De MMPI 2 bestaat ook uit tien subschalen die bijna identiek zijn aan de subschalen van MMPI. Het zijn hypochondrie, depressie, hysterie, psychopathische afwijking, mannelijkheid/vrouwelijkheid, paranoia, psychasthenie, schizofrenie, hypomanie en sociale introversie. Het bestaat ook uit zeven validiteitsschalen. Enkele voorbeelden hiervan zijn de L-schaal, de F-schaal, de K-schaal, enz.
De specialiteit van MMPI 2 is dat het niet alleen wordt gebruikt in de klinische psychologie, maar ook op andere gebieden. In de industriële context wordt de MMPI 2 bijvoorbeeld gebruikt als hulpmiddel voor screening in bepaalde risicovolle beroepen. Ook wordt het in de juridische setting ook gebruikt voor strafzaken en justitiële zorgzaken. Experts benadrukken dat het gebruik van MMPI 2 in dergelijke contexten twijfelachtig is.
Wat is het verschil tussen MMPI en MMPI 2?
Definities van MMPI en MMPI 2:
MMPI: MMPI verwijst naar de Minnesota Multiphasic Personality Inventory
MMPI 2: De MMPI 2 verwijst naar de Minnesota Multiphasic Personality Inventory 2, een herziene versie van de originele MMPI.
Kenmerken van MMPI en MMPI 2:
Publicatie:
MMPI: Dit werd gepubliceerd in 1942.
MMPI 2: Dit werd gepubliceerd in 1989.
Test:
MMPI: MMPI werd aanvankelijk geïntroduceerd als een psychologische test, maar dit werd later herzien als MMPI 2.

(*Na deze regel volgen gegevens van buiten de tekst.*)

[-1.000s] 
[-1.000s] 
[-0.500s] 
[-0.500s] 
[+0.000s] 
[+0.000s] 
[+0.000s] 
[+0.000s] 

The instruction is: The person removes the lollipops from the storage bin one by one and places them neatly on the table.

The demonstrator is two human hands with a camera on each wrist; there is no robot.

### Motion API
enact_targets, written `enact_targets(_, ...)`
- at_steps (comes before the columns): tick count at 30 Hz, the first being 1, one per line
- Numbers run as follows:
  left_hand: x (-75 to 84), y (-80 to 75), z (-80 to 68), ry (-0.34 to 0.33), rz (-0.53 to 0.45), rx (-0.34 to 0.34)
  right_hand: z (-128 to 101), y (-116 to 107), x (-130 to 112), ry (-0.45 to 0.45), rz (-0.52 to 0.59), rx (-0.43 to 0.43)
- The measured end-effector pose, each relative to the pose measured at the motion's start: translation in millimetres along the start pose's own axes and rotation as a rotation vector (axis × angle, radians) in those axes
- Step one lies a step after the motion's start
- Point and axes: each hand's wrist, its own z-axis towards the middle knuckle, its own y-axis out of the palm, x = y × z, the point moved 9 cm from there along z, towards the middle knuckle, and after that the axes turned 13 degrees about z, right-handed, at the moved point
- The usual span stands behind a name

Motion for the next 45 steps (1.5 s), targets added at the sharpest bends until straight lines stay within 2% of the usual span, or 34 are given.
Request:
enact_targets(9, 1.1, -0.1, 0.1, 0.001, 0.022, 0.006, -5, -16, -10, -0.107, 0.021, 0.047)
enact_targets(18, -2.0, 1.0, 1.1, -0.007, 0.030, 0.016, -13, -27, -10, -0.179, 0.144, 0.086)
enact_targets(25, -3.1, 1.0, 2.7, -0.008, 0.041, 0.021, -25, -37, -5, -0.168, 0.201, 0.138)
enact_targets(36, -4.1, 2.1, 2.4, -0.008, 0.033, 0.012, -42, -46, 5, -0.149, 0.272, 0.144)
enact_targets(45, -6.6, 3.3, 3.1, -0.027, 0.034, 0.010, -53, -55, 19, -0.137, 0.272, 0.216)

MMPI 2: MMPI 2 is de meest gebruikte psychologische test om de geestelijke gezondheid te beoordelen.
Subschalen:
MMPI: Hypochondrie, depressie, hysterie, psychopathische afwijking, mannelijkheid/vrouwelijkheid, paranoia, psychasthenie, schizofrenie, manie en sociale introversie zijn de tien subschalen van MMPI.
MMPI 2: Hypochondrie, depressie, hysterie, psychopathische afwijking, mannelijkheid/vrouwelijkheid, paranoia, psychasthenie, schizofrenie, hypomanie en sociale introversie zijn de tien subschalen van MMPI 2.
Gebruik:
MMPI: MMPI werd specifiek gebruikt als psychologische test voor klinische doeleinden.
MMPI 2: MMPI 2 wordt zowel in psychologische contexten als in juridische en industriële contexten gebruikt.